Lobbies
Small, ad-hoc leaderboards. Auto-matched or pushed in from your matchmaker.
A lobby is a leaderboard for a subset of players. Use lobbies when the global leaderboard is too noisy, or when you want short-form, high-frequency competition.
Auto-matched lobbies
Kraty handles the queue. On the event, set:
capacity— how many players make a "full" lobby.fillTimeoutSeconds— how long to wait before starting underfilled.fillBots— pad empty slots with bots when the timeout hits, or leave them open.

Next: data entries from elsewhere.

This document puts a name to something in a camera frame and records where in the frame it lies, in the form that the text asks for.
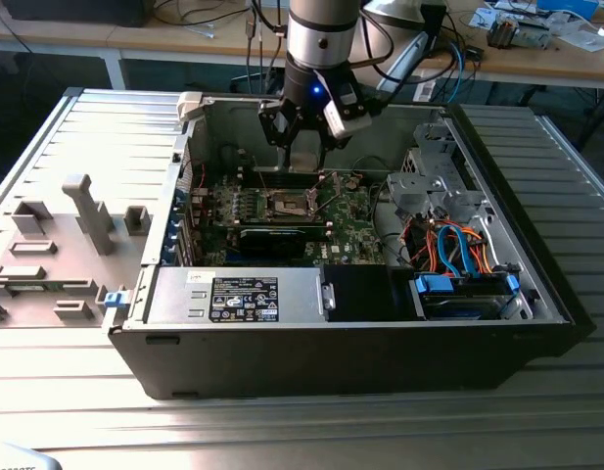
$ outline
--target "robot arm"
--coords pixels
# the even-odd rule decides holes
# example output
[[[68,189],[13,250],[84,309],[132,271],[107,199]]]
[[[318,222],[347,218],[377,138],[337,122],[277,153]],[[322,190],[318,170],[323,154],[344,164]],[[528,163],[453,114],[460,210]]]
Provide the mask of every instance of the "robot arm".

When a player calls events.start, the SDK gets back either an
attempt (the lobby was active) or a 202 with a lobbyId (the lobby
is still forming — poll lobbies.get(lobbyId) until it's active,
then call events.start again).
External lobbies
If your own matchmaker is the source of truth, POST the lobby up after match-make. Kraty creates the leaderboard, fills bots per the event config, and runs the rest:
POST /server/v1/games/{gameId}/events/{eventKey}/lobbies
Authorization: Bearer <server_integration api key>
Content-Type: application/json
{
"key": "match-abc123",
"externalPlayerIds": ["player_alice", "player_bob"],
"fillBots": true
}The key field is your studio's own idempotency token — POSTing
twice with the same key returns the existing lobby.
Lifecycle
Lobbies move through forming → active → closed. The transitions
fire webhooks (lobby.created, lobby.started, lobby.closed) so
your game backend can spin up servers, set up chat channels, or
record results when the time comes.
Progressive bot fill
When fillBots: true and the lobby isn't filling with real players,
Kraty drips bots in over time instead of waiting the full
fillTimeoutSeconds and dropping them in all at once. Your "lobby
waiting" UI gets a natural "filling up" animation rather than a
30-second wait followed by a flood.
You read it from the SDK like this:
final lobby = await kraty.lobbies.read(lobbyId);
print('${lobby.participantCount} humans + ${lobby.botSlots} bots'
' / ${lobby.capacity}');
print('filled (clamped): ${lobby.filledSlots}');participantCount— real humans in the lobby.botSlots— bots ready to join. This grows over time as more bots become available; poll or open an SSE stream to redraw the slot UI as it changes.filledSlots—participantCount + botSlots, clamped tocapacityso a brief clock skew can't show "5/4".
Default drip cadence is one bot every 5 seconds. For a 4-cap lobby:
| Time since the lobby formed | botSlots you'll see |
|---|---|
| 0–5s | 0 |
| 5–10s | 1 |
| 10–15s | 2 |
| 15–20s | 3 |
past fillBy | the rest, all at once |
The lobby starts (status: 'active') as soon as humans + bots
reach capacity — either organically from the drip + new humans
joining, or via the fillBy backstop.
In the Flutter sample app's Lobby view, filled slots render as green person icons (humans) followed by purple android icons (bots), with empty slots greyed out — the purple bots appear over time as the drip progresses.